▸ Action item
Which lines in the listing below contain "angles"? Copy each of them.

▸ Recorded information
- - - - -

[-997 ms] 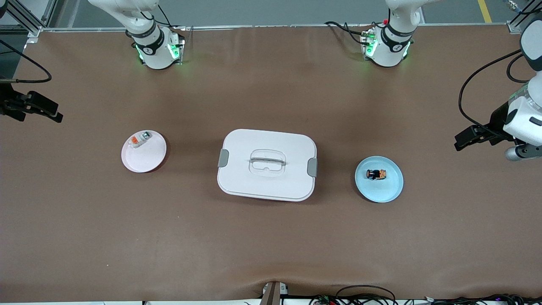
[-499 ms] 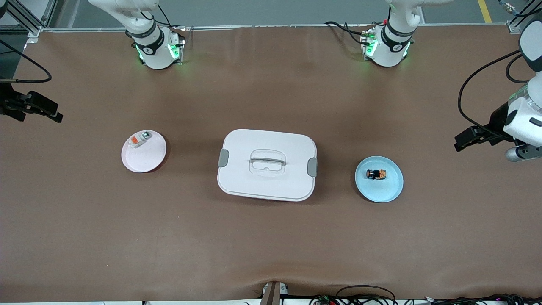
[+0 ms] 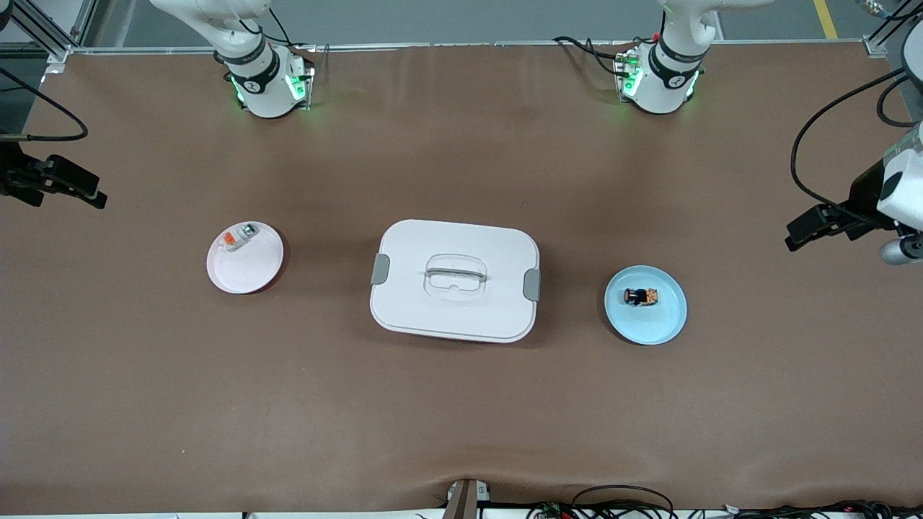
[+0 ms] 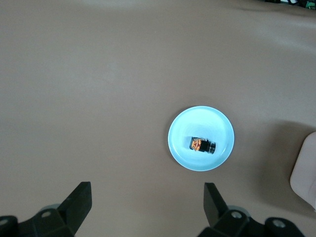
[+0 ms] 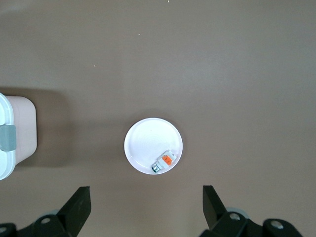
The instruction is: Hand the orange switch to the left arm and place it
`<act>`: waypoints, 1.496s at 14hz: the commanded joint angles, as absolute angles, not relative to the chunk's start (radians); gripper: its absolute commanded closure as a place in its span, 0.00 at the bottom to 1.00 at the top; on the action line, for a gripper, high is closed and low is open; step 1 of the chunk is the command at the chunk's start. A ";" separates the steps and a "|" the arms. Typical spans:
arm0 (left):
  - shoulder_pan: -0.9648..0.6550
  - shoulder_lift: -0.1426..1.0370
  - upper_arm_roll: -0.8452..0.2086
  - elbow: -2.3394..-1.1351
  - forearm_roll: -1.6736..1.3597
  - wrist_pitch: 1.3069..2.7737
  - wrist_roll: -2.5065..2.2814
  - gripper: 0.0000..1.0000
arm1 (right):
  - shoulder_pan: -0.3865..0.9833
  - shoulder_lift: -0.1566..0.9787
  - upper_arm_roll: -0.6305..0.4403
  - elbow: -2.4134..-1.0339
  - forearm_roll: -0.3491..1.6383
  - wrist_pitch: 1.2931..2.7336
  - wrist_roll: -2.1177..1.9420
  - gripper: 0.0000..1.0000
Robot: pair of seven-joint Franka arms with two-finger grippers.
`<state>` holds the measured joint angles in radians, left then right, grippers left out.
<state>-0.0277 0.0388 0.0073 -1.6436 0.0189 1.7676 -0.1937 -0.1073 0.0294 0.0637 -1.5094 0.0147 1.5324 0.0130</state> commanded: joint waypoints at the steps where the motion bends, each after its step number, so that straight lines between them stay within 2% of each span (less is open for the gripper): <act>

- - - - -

▸ Exercise result
`<act>`: waypoints, 1.496s at 14hz: the commanded joint angles, as absolute angles, not relative to the chunk's start (radians); gripper: its absolute commanded closure as a place in its span, 0.00 at the bottom to 1.00 at the top; on the action line, for a gripper, high is closed and low is open; step 1 of the chunk is the command at the chunk's start. A ";" separates the steps and a "|" the arms. Typical spans:
`<state>` holds the measured joint angles in radians, left then right, grippers left out.

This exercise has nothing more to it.